Sobre a Banalização do sentido de “organizar-se”

Muito se ouve de alguns youtubers de esquerda sobre a necessidade da organização política de nossa classe, essa ideia está correta, necessitamos mesmo de um alcance maior da estrutura partidária por toda nossa classe e não só “amigos” ou simpatizantes do Partido. Entretanto, a noção de organização colocada por esses youtubers é rasa. O retorno a Lenin faz-se urgente, sua adaptação para um período onde as tecnologias da comunicação tenham avançado tanto, porém, isso não pode vir acompanhado de uma ideia de organização abstrata onde valha tudo (até só conversar num servidor de Discord).

A noção vazia de organização só trás uma ideia de Ativismo-Aliado para nossa organização isso não basta, chegando, inclusive, à atrapalhar.
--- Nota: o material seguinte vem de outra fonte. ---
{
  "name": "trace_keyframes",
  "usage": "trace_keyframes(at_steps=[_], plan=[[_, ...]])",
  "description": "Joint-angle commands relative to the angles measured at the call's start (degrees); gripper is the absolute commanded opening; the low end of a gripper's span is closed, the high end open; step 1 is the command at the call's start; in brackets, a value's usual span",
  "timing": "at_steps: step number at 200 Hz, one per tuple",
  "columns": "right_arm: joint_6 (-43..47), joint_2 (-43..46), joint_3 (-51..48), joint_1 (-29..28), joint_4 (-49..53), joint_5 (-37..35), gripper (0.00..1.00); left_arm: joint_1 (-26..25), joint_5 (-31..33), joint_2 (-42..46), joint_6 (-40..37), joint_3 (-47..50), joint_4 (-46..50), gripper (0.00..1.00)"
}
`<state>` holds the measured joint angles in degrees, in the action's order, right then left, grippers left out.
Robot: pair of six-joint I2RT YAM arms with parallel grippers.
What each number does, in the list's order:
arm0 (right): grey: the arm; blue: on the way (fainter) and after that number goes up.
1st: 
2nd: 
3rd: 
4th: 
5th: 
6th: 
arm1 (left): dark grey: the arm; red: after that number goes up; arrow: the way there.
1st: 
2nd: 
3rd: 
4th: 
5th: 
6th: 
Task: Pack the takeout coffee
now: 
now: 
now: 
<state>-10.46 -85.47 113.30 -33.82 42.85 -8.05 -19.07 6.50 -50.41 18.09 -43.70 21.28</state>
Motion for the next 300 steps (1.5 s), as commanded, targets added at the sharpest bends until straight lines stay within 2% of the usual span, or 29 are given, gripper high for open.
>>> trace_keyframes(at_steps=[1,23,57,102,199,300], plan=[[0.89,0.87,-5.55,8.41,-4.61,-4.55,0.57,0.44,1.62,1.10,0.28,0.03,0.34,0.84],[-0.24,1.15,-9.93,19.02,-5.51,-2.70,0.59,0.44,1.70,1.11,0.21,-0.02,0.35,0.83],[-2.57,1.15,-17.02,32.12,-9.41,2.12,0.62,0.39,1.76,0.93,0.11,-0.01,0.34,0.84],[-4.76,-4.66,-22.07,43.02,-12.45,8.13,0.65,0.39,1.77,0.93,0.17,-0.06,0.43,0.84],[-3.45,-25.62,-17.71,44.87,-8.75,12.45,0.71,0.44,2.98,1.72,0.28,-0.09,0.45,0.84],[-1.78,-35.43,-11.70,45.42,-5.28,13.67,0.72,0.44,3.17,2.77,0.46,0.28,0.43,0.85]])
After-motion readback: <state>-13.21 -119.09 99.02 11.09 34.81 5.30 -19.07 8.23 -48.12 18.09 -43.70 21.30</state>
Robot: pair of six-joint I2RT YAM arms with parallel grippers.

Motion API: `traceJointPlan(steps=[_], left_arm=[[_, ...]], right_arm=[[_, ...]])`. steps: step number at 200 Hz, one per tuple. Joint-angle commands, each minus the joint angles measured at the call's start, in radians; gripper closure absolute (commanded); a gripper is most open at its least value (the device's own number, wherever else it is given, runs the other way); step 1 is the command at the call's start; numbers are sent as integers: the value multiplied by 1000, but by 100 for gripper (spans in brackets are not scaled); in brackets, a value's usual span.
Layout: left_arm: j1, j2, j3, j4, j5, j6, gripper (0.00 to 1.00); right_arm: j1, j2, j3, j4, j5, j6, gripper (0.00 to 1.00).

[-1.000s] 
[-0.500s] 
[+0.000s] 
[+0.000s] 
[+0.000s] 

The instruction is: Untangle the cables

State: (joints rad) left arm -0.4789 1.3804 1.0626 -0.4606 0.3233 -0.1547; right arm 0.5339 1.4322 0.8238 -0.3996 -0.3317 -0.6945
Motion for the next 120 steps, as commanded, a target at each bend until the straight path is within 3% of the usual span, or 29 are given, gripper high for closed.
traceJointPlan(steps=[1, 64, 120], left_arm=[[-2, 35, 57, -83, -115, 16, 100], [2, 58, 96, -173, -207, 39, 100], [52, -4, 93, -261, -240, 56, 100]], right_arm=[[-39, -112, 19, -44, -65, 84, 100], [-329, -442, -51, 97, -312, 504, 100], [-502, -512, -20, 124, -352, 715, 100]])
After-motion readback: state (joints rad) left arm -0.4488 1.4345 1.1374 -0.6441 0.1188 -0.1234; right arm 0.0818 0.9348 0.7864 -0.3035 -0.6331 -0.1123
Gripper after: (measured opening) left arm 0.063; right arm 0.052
Precisamos organizar nosso ódio, mas precisamos fazer isso guiados pela ciência imortal do proletariado, o Marxismo-Leninismo. Urge a necessidade de tornar o nosso, tão poderoso, Marxismo-Leninismo como mais do que uma identidade de quem gostou da Revolução Russa ou dos frutos da URSS e outras experiências que se inspiraram nela. O Marxismo-Leninismo é nossa bússola e dele pariremos a revolução proletária.

A inação e a 'militância’ vazia nos levaram à menos que nada, nossa derrota.

Se o Partido somos nós, está na hora de construí-lo

Para nós a perda de ânimo com as tribunas e a certa permissividade com o atropelamento de debate são um sintoma da passividade que corrói-nos organizacionalmente por dentro. Precisamos tomar para nós o Partido que tanto nos orgulhamos, ou pelo menos falamos isso, de estar brigando por a quase meio ano, essa construção é nossa e a tarefa histórica que nos é atribuída não pode ser concretizada em passividade e submissão, somente por questionamento e um ânimo revolucionário.

Se “é força, ação, não tem conciliação, Partido Comunista é pra fazer revolução” também é necessário que força, ação e asco a conciliação sejam também características do Militante Comunista, de nossos Camaradas, só assim para sermos, em nosso cerne “pra fazer revolução”.